- **WORK REQUIRED**
Reproduce every line in the listing that contains the word "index".
* * * * * * * * *
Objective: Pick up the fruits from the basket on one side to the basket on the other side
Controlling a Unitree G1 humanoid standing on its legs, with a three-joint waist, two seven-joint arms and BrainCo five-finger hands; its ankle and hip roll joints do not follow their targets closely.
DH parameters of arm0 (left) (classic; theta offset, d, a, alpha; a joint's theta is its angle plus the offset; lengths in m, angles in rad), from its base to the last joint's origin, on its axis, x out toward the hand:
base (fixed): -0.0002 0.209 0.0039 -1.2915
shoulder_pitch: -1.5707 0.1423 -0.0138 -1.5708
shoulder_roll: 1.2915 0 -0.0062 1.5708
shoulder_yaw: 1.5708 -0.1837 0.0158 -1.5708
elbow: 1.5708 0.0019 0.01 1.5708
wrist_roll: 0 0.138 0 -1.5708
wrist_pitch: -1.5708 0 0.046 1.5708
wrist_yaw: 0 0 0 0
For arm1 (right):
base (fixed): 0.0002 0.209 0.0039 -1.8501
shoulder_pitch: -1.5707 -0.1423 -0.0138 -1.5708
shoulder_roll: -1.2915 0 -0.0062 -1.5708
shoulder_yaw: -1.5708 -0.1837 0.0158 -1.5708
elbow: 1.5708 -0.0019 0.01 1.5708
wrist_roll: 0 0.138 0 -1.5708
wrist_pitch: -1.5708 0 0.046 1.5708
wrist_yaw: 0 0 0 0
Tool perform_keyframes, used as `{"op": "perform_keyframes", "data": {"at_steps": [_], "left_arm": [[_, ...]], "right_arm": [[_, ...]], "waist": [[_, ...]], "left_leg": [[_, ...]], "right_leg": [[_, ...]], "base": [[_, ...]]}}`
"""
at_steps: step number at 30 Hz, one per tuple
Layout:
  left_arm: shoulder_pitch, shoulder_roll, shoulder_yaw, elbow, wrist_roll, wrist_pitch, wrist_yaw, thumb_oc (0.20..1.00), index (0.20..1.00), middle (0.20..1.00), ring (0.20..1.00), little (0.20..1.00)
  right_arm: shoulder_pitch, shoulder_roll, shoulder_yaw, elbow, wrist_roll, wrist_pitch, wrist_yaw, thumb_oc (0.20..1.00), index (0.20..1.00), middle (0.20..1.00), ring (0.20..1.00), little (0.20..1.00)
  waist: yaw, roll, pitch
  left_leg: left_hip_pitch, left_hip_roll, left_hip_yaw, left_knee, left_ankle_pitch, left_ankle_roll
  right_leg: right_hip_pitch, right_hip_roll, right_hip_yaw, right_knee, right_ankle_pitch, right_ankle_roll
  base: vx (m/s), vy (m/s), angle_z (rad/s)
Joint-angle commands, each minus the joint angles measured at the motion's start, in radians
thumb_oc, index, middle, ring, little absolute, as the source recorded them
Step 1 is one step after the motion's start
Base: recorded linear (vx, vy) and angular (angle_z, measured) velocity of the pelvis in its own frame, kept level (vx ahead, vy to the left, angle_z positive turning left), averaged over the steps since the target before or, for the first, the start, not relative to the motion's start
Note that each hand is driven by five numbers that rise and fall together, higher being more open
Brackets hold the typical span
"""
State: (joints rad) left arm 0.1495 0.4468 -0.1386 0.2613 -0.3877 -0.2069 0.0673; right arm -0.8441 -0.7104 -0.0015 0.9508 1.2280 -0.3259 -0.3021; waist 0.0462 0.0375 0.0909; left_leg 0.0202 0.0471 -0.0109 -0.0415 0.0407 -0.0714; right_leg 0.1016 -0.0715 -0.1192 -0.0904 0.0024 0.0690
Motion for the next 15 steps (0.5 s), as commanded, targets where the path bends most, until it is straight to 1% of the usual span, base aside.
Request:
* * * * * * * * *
- **TASK SOLUTION**
  left_arm: shoulder_pitch, shoulder_roll, shoulder_yaw, elbow, wrist_roll, wrist_pitch, wrist_yaw, thumb_oc (0.20..1.00), index (0.20..1.00), middle (0.20..1.00), ring (0.20..1.00), little (0.20..1.00)
  right_arm: shoulder_pitch, shoulder_roll, shoulder_yaw, elbow, wrist_roll, wrist_pitch, wrist_yaw, thumb_oc (0.20..1.00), index (0.20..1.00), middle (0.20..1.00), ring (0.20..1.00), little (0.20..1.00)
thumb_oc, index, middle, ring, little absolute, as the source recorded them

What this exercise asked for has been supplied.